#### Data supplied ####
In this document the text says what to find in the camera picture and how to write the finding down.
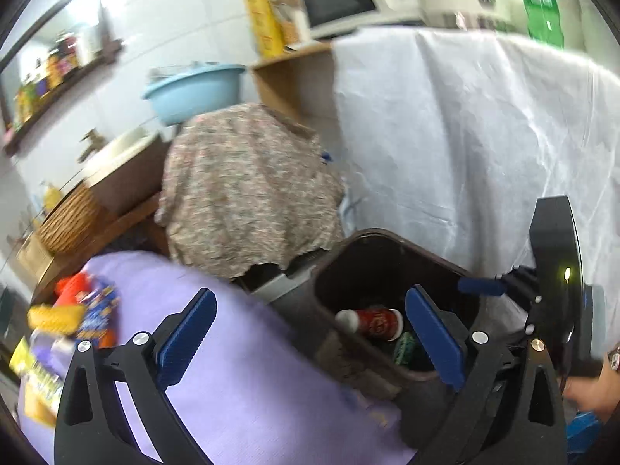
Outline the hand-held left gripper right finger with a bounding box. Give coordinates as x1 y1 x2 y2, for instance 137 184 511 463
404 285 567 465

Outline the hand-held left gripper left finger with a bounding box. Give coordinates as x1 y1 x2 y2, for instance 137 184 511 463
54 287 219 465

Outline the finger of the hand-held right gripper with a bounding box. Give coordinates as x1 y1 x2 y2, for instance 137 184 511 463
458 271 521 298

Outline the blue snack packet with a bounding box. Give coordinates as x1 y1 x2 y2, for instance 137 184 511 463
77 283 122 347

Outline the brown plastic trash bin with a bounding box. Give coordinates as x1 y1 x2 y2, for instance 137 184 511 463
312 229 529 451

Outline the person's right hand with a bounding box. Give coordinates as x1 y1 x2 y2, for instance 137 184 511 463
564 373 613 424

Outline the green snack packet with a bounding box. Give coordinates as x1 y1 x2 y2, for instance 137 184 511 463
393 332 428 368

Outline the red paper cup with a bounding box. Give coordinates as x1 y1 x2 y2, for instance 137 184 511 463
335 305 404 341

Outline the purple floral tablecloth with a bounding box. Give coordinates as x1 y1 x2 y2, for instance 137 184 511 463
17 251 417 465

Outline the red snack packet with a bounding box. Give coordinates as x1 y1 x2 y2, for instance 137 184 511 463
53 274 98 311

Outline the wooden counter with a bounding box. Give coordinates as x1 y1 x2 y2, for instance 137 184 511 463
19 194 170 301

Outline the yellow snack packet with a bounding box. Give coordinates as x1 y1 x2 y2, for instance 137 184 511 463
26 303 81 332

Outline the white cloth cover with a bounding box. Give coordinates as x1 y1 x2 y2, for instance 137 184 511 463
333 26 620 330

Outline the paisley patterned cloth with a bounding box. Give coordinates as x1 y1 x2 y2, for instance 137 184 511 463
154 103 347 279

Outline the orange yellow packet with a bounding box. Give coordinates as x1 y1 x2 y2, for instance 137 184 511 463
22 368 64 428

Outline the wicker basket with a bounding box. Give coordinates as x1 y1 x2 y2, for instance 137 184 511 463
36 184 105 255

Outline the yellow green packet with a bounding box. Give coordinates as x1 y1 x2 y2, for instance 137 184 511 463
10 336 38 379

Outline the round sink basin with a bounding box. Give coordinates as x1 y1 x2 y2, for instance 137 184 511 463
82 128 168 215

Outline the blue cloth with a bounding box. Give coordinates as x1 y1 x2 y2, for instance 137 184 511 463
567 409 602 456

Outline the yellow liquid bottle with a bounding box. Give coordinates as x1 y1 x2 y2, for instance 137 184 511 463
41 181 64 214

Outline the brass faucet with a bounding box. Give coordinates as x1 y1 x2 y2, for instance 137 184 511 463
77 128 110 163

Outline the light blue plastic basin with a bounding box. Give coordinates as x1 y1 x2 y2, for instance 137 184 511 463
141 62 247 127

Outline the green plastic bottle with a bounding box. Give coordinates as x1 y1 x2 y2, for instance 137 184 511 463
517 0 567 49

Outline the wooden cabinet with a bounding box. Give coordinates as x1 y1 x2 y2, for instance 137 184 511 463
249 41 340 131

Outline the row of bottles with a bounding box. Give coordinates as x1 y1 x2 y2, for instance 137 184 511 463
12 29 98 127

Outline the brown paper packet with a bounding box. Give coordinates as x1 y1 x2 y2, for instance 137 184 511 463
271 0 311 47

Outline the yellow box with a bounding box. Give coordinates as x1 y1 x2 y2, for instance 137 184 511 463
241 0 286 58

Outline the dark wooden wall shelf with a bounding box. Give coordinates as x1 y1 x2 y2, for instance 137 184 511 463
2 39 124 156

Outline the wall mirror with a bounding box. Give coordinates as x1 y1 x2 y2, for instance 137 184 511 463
####
### Exercise brief
From the line with "Outline the row" to the end of the listing above, set down every line exactly as it appears, both ends included.

### Task result
Outline the row of bottles with a bounding box. Give coordinates as x1 y1 x2 y2, for instance 137 184 511 463
12 29 98 127

Outline the brown paper packet with a bounding box. Give coordinates as x1 y1 x2 y2, for instance 137 184 511 463
271 0 311 47

Outline the yellow box with a bounding box. Give coordinates as x1 y1 x2 y2, for instance 137 184 511 463
241 0 286 58

Outline the dark wooden wall shelf with a bounding box. Give coordinates as x1 y1 x2 y2, for instance 137 184 511 463
2 39 124 156

Outline the wall mirror with a bounding box. Give coordinates as x1 y1 x2 y2, for instance 137 184 511 463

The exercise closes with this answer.